The Doolittle Rural Fire Protection District (DRFPD) responded to a residence in Newburg for a 1,000-gallon propane tank leak on Monday that serves as an example of the impact extreme heat can inflict on propane tanks.

Given the National Weather Service is predicting high temperatures this week in Phelps County, and the safety relief valve is one of the most vital valve’s on an LP Gas container, the DRFPD has provided residents with essential pressure relief valve information.

The DRFPD responded with rescue pumper 6614 to the residence in Newburg, on Monday. Responders said the homeowner lost a substantial amount of propane due to the ambient heat, which caused the 1,000-gallon propane tank to vent through the safety relief valve.

The crew from rescue pumper 6614 spent close to 15 minutes cooling the tank below the venting temperature saving the homeowner propane. “We were able to rig the hose to where it would constantly cool the tank through tomorrow evening,” the DRFPD said on Monday.
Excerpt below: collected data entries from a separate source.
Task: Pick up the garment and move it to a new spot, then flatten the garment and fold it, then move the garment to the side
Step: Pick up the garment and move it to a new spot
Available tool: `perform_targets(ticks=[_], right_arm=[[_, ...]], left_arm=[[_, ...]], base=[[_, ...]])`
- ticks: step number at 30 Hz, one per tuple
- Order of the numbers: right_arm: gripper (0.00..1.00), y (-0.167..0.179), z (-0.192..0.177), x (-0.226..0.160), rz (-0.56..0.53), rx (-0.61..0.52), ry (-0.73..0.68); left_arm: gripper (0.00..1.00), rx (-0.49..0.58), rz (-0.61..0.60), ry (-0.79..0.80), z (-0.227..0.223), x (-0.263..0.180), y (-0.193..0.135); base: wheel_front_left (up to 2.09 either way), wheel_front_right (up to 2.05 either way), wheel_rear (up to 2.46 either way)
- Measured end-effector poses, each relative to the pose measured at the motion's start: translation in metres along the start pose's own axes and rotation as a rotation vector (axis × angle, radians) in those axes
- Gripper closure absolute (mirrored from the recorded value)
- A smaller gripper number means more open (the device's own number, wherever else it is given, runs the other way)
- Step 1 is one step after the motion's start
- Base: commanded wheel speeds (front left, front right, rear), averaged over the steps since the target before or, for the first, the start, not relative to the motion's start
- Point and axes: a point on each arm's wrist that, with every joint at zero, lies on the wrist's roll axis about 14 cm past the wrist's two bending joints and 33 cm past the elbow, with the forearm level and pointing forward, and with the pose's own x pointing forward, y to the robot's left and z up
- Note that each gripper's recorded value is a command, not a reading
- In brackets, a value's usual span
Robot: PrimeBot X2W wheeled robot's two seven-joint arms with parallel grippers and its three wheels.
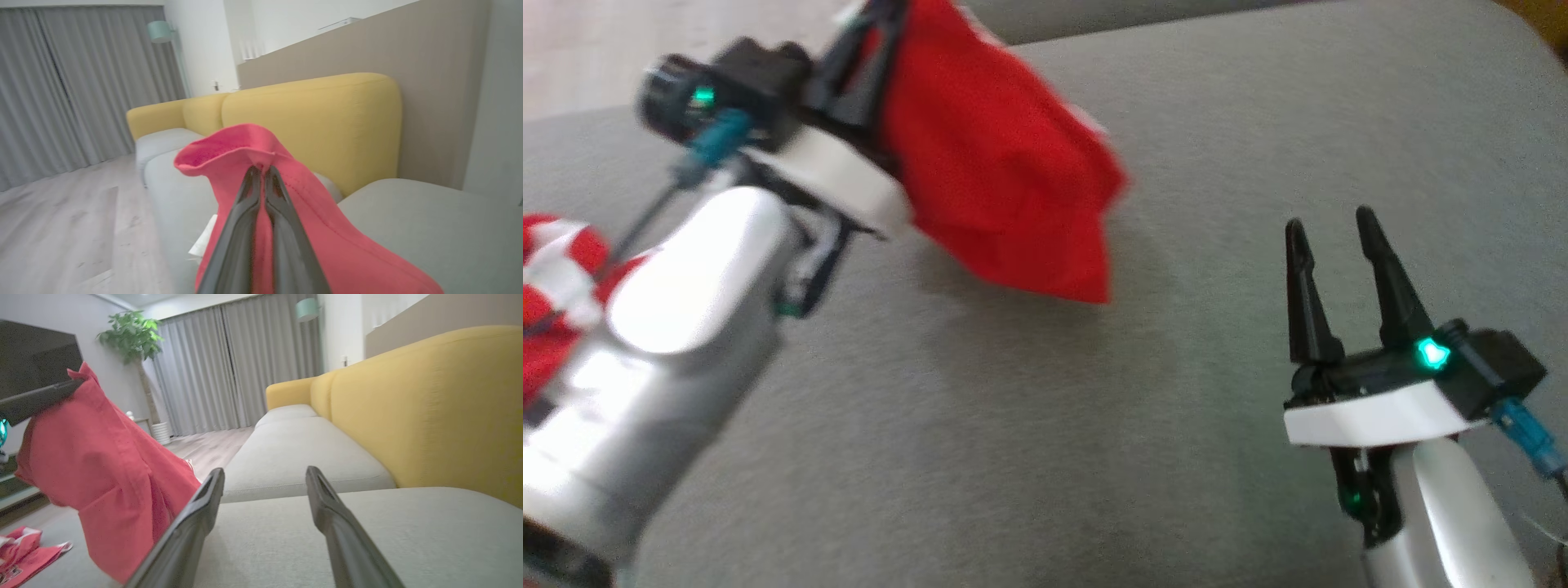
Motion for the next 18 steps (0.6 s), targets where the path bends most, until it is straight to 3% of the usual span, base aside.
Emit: perform_targets(ticks=[5, 6, 7, 12, 18], right_arm=[[0.0, -0.029, 0.017, -0.01, -0.088, -0.023, -0.038], [0.0, -0.035, 0.019, -0.012, -0.105, -0.03, -0.041], [0.0, -0.04, 0.02, -0.015, -0.121, -0.034, -0.044], [0.0, -0.057, 0.021, -0.022, -0.173, -0.049, -0.039], [0.0, -0.052, 0.021, -0.012, -0.152, -0.054, -0.051]], left_arm=[[1.0, -0.101, -0.13, -0.055, 0.003, 0.037, -0.075], [0.11, -0.117, -0.153, -0.063, 0.003, 0.042, -0.087], [0.0, -0.132, -0.168, -0.064, 0.001, 0.046, -0.097], [0.0, -0.17, -0.172, -0.063, -0.015, 0.055, -0.105], [0.0, -0.163, 0.006, -0.003, -0.05, 0.02, -0.042]], base=[[0.0, 0.0, 0.0], [0.0, 0.0, 0.0], [0.0, 0.0, 0.0], [0.0, 0.0, 0.0], [0.0, 0.0, 0.0]])
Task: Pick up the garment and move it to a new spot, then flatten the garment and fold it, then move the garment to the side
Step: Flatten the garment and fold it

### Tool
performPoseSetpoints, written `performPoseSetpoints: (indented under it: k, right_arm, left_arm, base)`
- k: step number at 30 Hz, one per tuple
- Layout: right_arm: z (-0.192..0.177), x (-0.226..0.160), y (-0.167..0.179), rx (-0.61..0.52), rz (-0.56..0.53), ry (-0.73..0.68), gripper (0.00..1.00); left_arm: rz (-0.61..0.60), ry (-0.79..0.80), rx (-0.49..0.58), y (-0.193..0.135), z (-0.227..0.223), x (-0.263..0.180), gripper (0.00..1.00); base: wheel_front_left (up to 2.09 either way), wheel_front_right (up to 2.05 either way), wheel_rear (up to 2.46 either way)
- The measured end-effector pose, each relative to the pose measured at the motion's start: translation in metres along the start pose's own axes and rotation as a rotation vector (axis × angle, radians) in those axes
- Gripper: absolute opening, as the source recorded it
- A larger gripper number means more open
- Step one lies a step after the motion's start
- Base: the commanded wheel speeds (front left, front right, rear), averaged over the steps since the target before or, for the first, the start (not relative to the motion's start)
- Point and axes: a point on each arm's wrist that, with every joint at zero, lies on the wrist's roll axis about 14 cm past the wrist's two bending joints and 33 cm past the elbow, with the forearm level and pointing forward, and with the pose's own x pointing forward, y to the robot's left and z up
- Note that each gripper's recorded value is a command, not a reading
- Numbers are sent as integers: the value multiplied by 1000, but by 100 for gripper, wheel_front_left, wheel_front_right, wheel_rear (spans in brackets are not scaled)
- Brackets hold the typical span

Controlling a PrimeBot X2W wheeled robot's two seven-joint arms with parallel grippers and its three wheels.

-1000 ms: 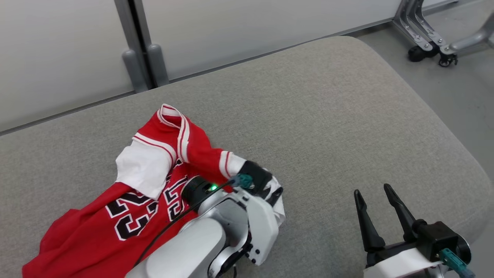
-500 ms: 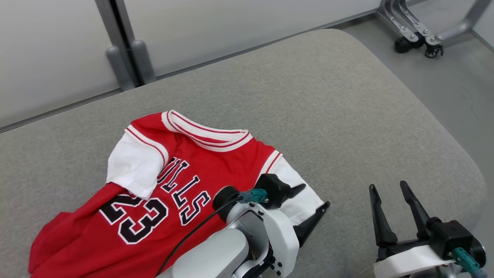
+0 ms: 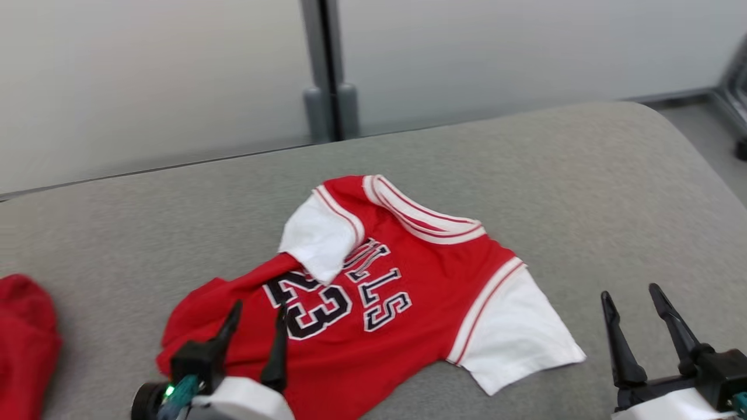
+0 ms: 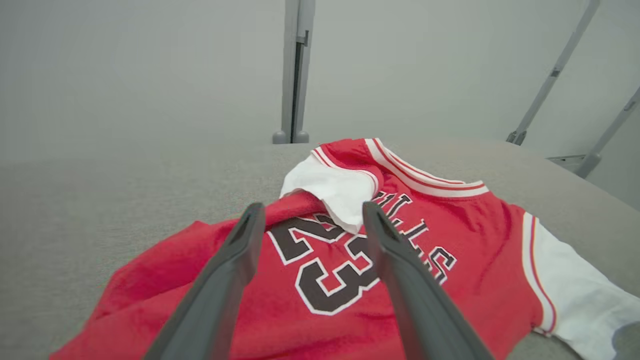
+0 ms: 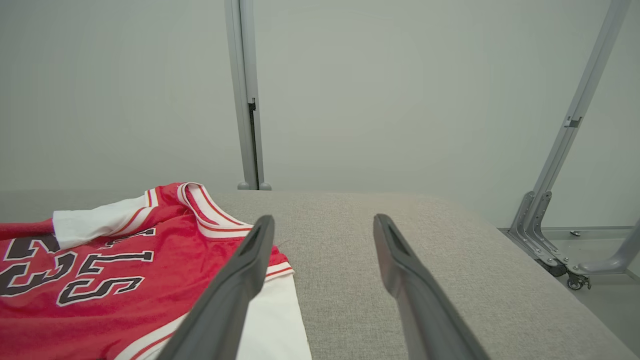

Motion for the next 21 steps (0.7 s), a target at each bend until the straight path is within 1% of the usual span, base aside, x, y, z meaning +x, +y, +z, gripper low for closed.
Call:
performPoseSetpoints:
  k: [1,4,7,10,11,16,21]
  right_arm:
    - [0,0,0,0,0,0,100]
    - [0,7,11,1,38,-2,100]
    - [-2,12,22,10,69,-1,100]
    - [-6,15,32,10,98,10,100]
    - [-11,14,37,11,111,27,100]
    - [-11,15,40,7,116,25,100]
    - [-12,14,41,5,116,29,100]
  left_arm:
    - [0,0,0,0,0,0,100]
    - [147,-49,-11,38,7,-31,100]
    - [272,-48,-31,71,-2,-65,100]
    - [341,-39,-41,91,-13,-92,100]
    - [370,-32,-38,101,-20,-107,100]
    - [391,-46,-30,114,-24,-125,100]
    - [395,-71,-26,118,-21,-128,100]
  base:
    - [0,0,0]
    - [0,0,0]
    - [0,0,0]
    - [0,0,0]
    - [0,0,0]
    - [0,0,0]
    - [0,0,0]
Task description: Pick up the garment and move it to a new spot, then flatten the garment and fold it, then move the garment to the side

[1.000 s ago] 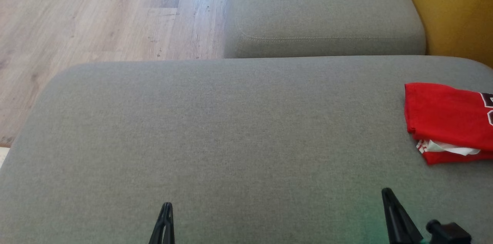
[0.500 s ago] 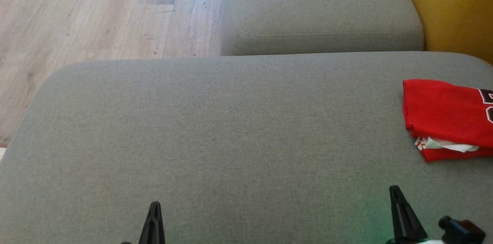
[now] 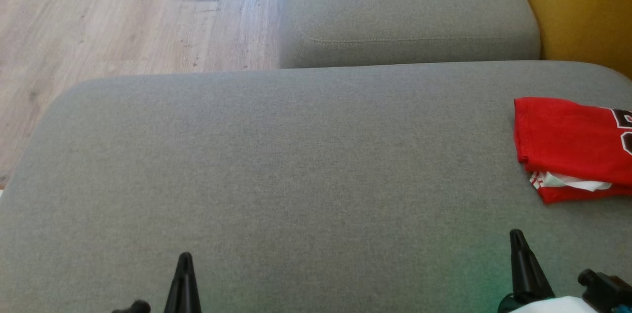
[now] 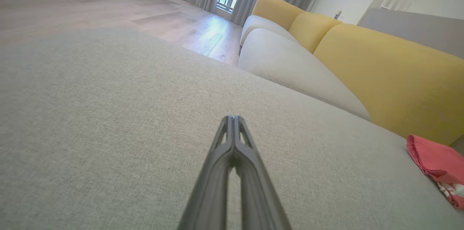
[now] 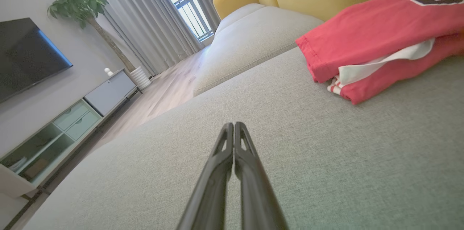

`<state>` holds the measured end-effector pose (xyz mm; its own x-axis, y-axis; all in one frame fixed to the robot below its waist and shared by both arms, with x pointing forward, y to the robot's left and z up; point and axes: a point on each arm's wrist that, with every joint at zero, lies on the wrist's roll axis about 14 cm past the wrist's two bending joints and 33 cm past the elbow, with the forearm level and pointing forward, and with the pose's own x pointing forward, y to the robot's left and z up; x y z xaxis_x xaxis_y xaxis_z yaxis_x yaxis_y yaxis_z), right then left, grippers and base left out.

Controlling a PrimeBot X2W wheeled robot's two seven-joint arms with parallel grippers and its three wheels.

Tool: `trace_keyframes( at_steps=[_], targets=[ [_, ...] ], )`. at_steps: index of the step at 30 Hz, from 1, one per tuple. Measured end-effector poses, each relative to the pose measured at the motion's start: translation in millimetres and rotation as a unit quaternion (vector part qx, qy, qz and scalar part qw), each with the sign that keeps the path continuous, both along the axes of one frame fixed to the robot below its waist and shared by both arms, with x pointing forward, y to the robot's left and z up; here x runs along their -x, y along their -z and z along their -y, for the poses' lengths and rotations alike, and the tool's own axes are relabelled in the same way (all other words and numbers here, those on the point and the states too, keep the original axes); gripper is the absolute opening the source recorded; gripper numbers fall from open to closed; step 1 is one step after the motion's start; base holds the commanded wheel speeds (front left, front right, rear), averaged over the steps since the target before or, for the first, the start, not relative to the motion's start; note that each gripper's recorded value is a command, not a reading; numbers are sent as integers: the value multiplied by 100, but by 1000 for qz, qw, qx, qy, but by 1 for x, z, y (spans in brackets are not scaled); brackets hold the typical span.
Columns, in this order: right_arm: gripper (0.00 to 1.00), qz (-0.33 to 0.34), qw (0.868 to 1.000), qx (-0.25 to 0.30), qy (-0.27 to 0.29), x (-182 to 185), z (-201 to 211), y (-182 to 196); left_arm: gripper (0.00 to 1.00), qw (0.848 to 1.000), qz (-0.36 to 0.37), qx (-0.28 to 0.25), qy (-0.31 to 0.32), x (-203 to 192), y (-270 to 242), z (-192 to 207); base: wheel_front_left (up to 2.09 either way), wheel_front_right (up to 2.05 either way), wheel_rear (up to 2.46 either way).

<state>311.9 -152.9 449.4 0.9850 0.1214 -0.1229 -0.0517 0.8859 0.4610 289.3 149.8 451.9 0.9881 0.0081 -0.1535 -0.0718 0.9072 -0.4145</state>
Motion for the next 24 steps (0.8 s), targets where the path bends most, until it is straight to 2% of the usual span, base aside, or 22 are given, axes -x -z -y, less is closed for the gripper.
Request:
trace_keyframes(
  at_steps=[24],
  targets=[
    [0,-9,991,-127,47,-19,16,-8,0,991,-16,134,-17,-22,0,-9,0,0,0]
  ],
)
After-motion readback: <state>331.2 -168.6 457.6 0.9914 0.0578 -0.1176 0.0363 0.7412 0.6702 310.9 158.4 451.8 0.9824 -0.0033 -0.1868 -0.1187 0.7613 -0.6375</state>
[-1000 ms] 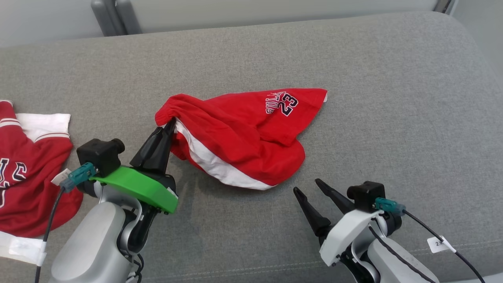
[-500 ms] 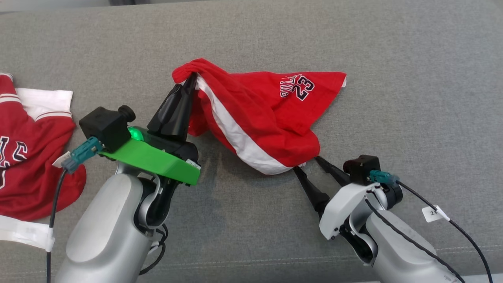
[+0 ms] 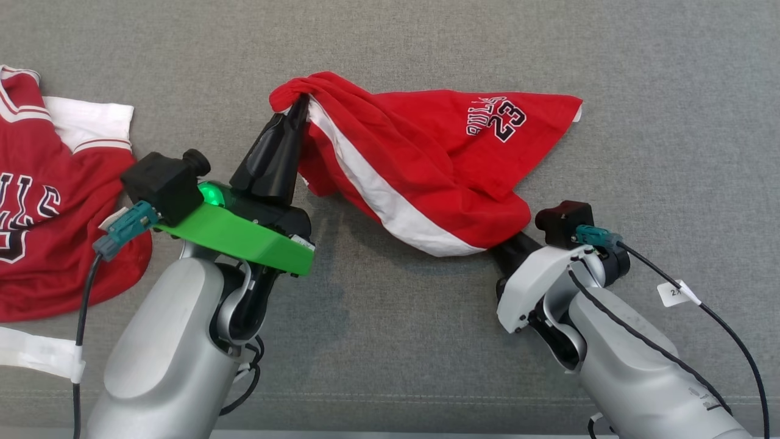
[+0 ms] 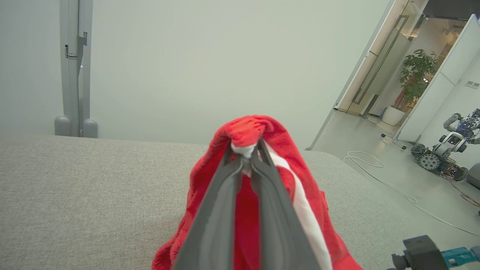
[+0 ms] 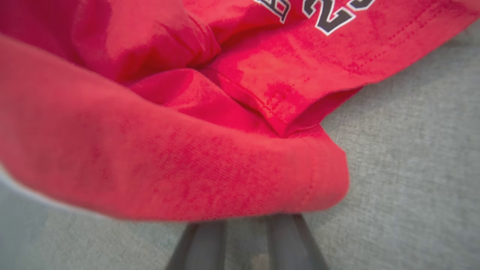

All propane tanks and cylinders are required by law to be fitted with a pressure relief device designed to relieve excess pressure, the DRFPD says. The function of a safety relief valve is to keep a propane tank from rupturing in the unlikely event of excessive pressure buildup and is also known as pop-off valves, pressure venting valves or relief valves. 

Due to the safety relief valve’s role in the protection of the propane tank, the DRFPD has provided essential information about pressure relief valves to aid residents. 

The DRFPD says:

— Safety relief valves should be maintained and repaired by licensed propane professionals only. 

— Tanks must be empty before relief valves can be replaced.

— Safety relief valves may need to be replaced if they "pop-off,” meaning that the valve has opened.

— A protective cover should be placed over the relief valve to ensure proper operation. If the valve has debris in the upper mechanism of the relief valve and it opens, the debris may cause the valve to remain open; resulting in a potentially dangerous situation, and excessive loss of propane. A simple protective relief valve cover can be made from a plastic bag fastened around the external portion of the valve with a rubber band.

— If you encounter a relief valve that seems to be "hissing,” opened to relieve pressure, do not tap it or mess with it. If the tank has been recently filled in hot weather and the face gauge reads over 80 percent or 85 percent, spray some water from a hose on the tank, which may cool it down and reduce the expansion of the liquid in the tank. 

Lastly, the DRFPD says, call your propane company immediately and inform them of the situation.